What the exercise asks
Within the listing below, tally the lines where the word "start" appears, and answer with nothing but the tally.
* * *
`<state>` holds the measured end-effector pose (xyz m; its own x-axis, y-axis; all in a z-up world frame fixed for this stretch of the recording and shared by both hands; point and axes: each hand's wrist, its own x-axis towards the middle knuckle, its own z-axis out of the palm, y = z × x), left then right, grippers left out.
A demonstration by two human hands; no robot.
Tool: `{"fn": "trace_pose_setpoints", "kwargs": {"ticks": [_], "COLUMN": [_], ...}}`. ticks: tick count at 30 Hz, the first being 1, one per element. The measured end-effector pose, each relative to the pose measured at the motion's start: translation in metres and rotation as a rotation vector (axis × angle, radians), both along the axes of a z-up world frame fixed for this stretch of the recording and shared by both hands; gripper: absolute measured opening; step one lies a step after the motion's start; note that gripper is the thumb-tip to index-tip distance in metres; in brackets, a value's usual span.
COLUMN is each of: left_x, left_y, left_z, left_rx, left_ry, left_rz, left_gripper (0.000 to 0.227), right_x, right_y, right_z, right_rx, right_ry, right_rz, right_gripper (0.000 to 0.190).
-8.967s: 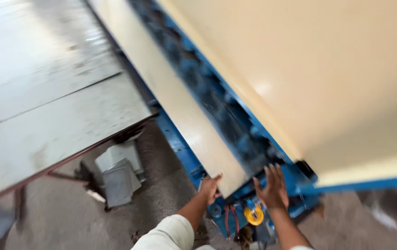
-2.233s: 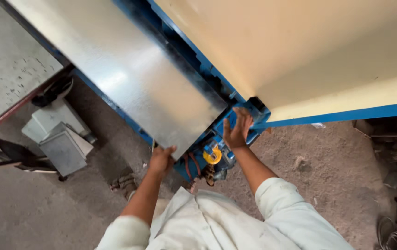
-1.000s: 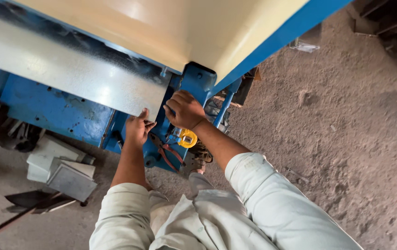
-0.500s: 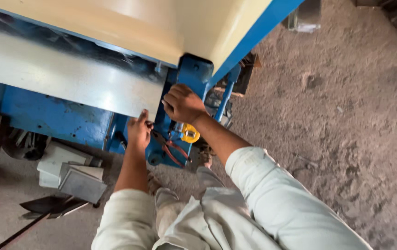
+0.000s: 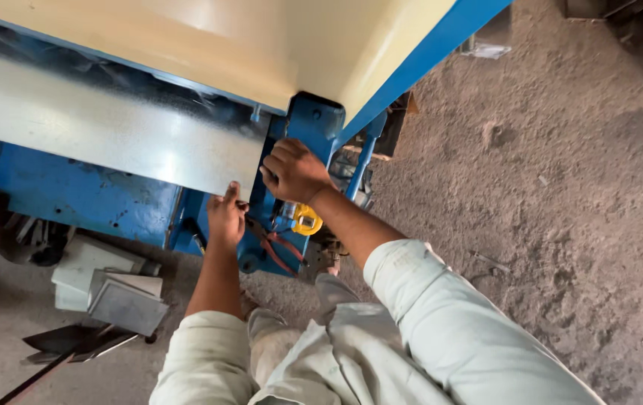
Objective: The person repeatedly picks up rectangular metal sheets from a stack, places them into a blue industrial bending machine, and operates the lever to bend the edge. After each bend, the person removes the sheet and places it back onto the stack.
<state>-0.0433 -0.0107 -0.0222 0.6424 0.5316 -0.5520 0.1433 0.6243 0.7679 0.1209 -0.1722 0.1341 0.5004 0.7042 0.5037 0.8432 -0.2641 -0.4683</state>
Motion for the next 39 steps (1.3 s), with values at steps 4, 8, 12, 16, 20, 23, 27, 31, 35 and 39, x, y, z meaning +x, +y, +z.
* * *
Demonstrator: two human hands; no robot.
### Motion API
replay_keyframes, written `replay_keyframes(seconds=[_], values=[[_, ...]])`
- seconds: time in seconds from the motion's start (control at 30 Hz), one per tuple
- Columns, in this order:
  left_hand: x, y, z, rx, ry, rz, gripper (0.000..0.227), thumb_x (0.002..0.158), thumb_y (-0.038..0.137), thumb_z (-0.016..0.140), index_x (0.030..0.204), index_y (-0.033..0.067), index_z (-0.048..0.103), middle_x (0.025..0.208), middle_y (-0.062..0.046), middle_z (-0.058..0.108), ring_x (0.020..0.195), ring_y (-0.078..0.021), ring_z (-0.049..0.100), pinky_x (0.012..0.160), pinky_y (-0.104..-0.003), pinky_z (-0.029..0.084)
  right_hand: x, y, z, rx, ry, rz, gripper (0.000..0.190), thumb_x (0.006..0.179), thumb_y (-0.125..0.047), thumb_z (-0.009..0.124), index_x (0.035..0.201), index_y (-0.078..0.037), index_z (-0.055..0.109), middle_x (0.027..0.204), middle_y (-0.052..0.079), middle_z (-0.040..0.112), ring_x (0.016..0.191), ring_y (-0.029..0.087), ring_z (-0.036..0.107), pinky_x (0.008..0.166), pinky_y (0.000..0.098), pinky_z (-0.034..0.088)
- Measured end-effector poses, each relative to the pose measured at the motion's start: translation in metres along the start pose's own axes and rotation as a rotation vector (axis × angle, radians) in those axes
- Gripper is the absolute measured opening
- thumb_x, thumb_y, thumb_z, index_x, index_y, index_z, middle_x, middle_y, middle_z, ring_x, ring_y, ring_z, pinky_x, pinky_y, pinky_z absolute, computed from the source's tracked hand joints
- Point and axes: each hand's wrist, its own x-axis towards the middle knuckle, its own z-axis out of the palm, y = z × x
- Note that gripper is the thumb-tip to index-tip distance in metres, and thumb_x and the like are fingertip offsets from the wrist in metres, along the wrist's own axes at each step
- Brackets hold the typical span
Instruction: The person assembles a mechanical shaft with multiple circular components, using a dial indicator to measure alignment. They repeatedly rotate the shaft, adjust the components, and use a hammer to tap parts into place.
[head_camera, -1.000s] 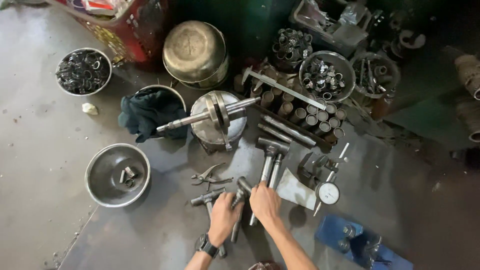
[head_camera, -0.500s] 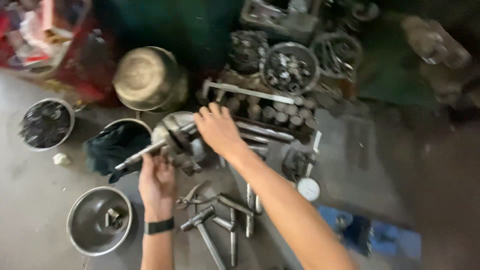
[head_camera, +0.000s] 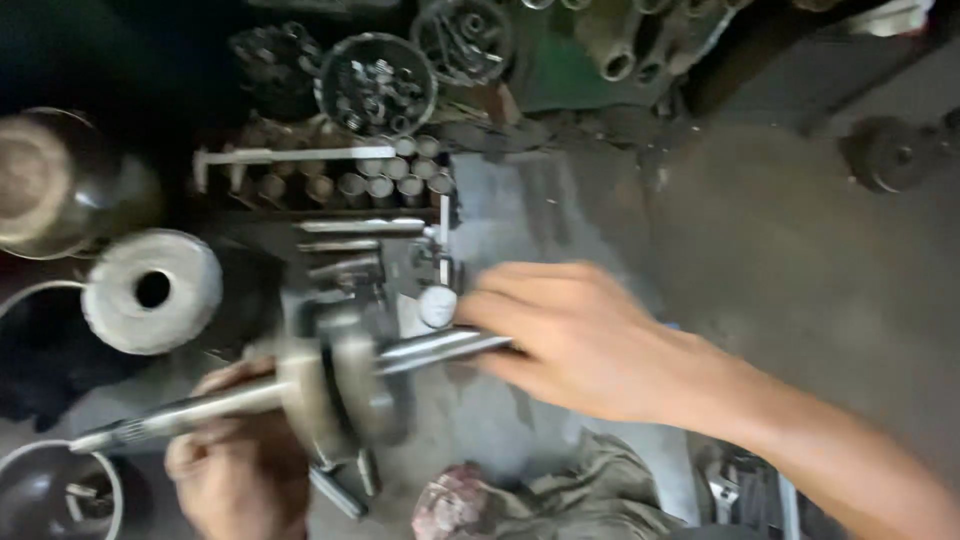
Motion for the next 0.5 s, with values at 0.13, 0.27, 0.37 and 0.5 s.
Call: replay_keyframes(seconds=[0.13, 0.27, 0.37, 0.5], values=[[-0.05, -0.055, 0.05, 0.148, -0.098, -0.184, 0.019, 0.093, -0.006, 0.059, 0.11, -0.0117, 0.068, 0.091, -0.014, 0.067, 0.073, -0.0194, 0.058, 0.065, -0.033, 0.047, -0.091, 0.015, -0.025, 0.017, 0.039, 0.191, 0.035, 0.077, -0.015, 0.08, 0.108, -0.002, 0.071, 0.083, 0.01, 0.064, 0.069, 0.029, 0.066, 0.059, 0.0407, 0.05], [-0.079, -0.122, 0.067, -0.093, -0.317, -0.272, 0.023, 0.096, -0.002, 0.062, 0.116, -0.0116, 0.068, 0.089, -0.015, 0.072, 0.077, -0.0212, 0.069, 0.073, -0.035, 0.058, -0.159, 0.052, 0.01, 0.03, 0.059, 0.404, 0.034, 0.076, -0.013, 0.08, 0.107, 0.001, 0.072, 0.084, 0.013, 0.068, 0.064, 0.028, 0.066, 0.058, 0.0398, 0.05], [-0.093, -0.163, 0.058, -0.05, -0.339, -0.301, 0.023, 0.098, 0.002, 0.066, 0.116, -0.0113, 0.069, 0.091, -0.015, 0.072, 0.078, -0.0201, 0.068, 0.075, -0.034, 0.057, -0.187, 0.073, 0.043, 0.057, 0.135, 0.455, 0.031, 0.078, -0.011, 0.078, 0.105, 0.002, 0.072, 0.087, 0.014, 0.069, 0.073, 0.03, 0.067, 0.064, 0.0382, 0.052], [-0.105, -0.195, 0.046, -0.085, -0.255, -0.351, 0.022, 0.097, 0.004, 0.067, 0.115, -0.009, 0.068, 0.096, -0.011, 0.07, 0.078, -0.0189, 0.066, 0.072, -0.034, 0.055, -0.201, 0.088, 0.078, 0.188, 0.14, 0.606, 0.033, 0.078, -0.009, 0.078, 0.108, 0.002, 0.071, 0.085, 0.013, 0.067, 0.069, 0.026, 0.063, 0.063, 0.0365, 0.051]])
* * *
Exercise output
3